File d'attente pour l'amour

  

        La Cinémathèque québécoise annonçait pour le soir même une projection spéciale du film « J.A. Martin photographe », suivie d’une discussion sur l’avenir du cinéma québécois avec Micheline Lanctôt et Denys Arcand. L’occasion rêvée, se dit Marc-Antoine, de revoir son film culte. Depuis qu’il l'avait vu dans un de ses cours de photographie au cégep du Vieux-Montréal, il rêvait de prendre la route comme Joseph-Albert et, surtout, d’avoir pour compagne une femme aussi belle et compréhensive que Rose-Aimée.

        Naturellement, il irait seul à la Cinémathèque : pas question que ses amis se moquent encore de ses rêves d’artiste ou essaient de le ramener dans une réalité où la photographie est aussi répandue et éphémère que le papier mouchoir. À son époque, J.A. Martin était espéré, estimé partout où il se présentait. Une vraie rock star ! Alors qu’aujourd’hui, le métier de photographe est aussi peu valorisé que celui de ramoneur. Tout un chacun peut prétendre être photographe; ramoneur aussi, mais ça personne ne s’en vante. Tout un chacun peut photographier en rafale tout ce qui lui semble intéressant et ensuite mettre en ligne ce qu’il croit être « LA photo du jour » en se targuant d’avoir été « là » au bon moment et en espérant recevoir un maximum de « j’aime » ou de « pouce en l’air ».

        Ce n’est pas le temps de déprimer à nouveau, se dit Marc-Antoine en se préparant pour sa sortie. Il enfila une paire de jeans délavés mais non déchirés, un T-shirt de l’Expo 2016 du World Press Photo à Montréal, et un coton ouaté à l’effigie de Bleu Jeans Bleu. Puis, il se dirigea vers la station de métro Beaubien en espérant que la ligne orange ne soit pas à nouveau en panne. Destination Berri-UQAM où la Cinémathèque québécoise l’attendait à la sortie de l’édicule nord-ouest.

        Une file d’attente s’étirait devant la Cinémathèque.
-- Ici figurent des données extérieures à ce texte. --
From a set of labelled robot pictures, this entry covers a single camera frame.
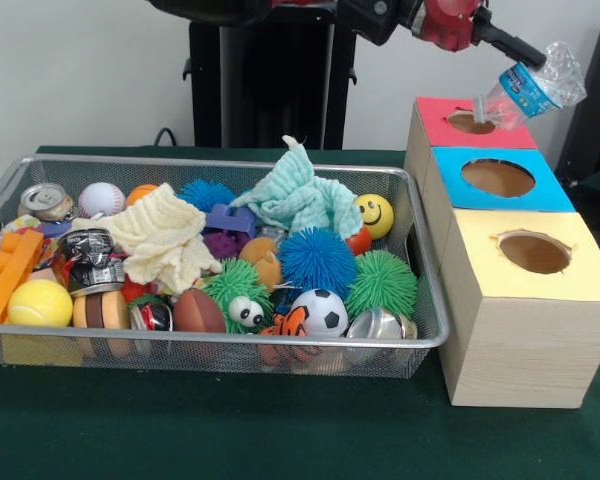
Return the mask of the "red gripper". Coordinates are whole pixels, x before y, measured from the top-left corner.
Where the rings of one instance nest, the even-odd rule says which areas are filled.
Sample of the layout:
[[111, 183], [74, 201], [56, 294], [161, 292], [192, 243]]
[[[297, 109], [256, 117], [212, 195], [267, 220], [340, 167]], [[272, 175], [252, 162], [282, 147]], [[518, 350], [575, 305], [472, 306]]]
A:
[[488, 7], [489, 2], [481, 0], [416, 1], [412, 8], [412, 35], [451, 52], [486, 42], [515, 62], [541, 69], [547, 60], [543, 52], [488, 19], [474, 19]]
Pourtant la projection ne va commencer que dans quarante-cinq minutes, soliloqua Marc-Antoine en constatant non sans plaisir qu’un vieux film de l’ONF (1977) sur la photographie attirait encore les foules. Il se rendit au bout de la file et se plaça derrière une femme au parfum suave et léger. Très sensible aux odeurs, Marc-Antoine ne tarda pas à complimenter la dame sur son parfum. Celle-ci le remercia du compliment, soulignant au passage qu’il s’agissait d’un parfum pour homme, le seul qui convienne bien à sa peau. Notre millénarial sourit à son tour : le ramage de la dame se rapportait à son plumage. La dame, que son cerveau appelait ainsi parce qu’elle avait à l’évidence autour de quarante ans, possédait les plus beaux yeux marrons qui soient, des traits fins et une abondante chevelure auburn. Marc-Antoine a toujours rêvé d’enfouir son visage dans les cheveux d’une femme. Tout à sa conversation intérieure, il ne remarqua pas que celle que son cerveau appelait maintenant une belle femme, se livrait aux mêmes observations que lui et en était arrivée à une conclusion similaire, à savoir qu’il était un beau jeune homme très séduisant.

Au fur et à mesure que la file avança, les deux firent plus ample connaissance. Lui déclara sa passion pour la photographie, elle pour le cinéma, un art qu’elle enseignait depuis huit ans au cégep de Rosemont. Les deux avouèrent avoir déjà vu « J.A. Martin photographe » plusieurs fois. Lui s’identifiait à Marcel Sabourin, le Joseph-Albert du film, elle à Jean Baudin, le réalisateur du film. Lui rêvait de parcourir le Québec et de photographier les gens sur le vif, elle de réaliser son premier film. Chacun finit par comprendre que l’autre était célibataire et sans attaches. Finalement, juste avant d’entrer, chacun se présenta. Elle s’appelait Katia, un nom que Marc-Antoine prit aussitôt plaisir à se mettre en bouche.

        Katia invita Marc-Antoine à s’asseoir à ses côtés, ce que ce dernier s’empressa d’accepter tout heureux qu’elle ait pris l’initiative. Peu après le début de la projection, Katia toucha Marc-Antoine du genou. Comme il ne retirait pas le sien, elle poussa l’audace jusqu’à lui prendre la main. Paralysé par l’émotion et tremblant en son for intérieur, le jeune homme se laissa faire. Finalement, elle avança sa bouche vers lui et l’embrassa tout doucement, d’abord sur la joue, puis sur les lèvres. Joseph-Albert n’avait pas encore pris la route avec sa Rose-Aimée que Marc-Antoine était déjà amoureux fou de la femme à ses côtés.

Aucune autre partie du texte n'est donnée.